▶ [Exercise brief]: Your task is to copy each line of the material that includes "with".

/---

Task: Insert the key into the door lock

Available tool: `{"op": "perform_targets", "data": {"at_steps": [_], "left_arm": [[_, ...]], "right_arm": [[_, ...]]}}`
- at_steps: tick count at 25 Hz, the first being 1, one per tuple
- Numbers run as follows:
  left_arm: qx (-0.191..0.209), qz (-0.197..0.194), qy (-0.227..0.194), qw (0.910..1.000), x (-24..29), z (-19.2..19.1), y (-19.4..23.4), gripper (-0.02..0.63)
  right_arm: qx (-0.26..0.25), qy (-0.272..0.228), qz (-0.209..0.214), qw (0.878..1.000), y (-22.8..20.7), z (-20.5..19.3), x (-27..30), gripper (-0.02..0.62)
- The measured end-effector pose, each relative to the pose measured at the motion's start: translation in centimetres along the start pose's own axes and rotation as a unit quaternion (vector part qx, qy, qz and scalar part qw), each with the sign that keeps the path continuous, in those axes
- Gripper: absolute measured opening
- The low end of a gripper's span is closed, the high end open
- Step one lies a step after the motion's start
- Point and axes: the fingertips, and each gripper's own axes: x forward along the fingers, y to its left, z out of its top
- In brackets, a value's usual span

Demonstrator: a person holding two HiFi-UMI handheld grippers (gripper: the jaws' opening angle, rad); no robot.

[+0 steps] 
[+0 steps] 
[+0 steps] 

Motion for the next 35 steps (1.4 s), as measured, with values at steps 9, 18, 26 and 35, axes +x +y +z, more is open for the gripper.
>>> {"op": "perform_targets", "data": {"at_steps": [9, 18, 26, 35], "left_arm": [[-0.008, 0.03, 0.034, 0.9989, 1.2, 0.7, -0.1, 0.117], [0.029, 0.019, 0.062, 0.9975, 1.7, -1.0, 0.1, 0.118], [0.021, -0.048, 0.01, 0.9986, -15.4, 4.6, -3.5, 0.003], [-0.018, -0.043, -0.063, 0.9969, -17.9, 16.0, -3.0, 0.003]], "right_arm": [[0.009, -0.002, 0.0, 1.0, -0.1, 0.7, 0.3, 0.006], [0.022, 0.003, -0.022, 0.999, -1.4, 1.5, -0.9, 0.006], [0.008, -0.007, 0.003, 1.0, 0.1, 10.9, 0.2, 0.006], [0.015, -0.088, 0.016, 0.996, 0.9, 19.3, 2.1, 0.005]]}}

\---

▶ [Solution for this task]:
- The measured end-effector pose, each relative to the pose measured at the motion's start: translation in centimetres along the start pose's own axes and rotation as a unit quaternion (vector part qx, qy, qz and scalar part qw), each with the sign that keeps the path continuous, in those axes
Motion for the next 35 steps (1.4 s), as measured, with values at steps 9, 18, 26 and 35, axes +x +y +z, more is open for the gripper.

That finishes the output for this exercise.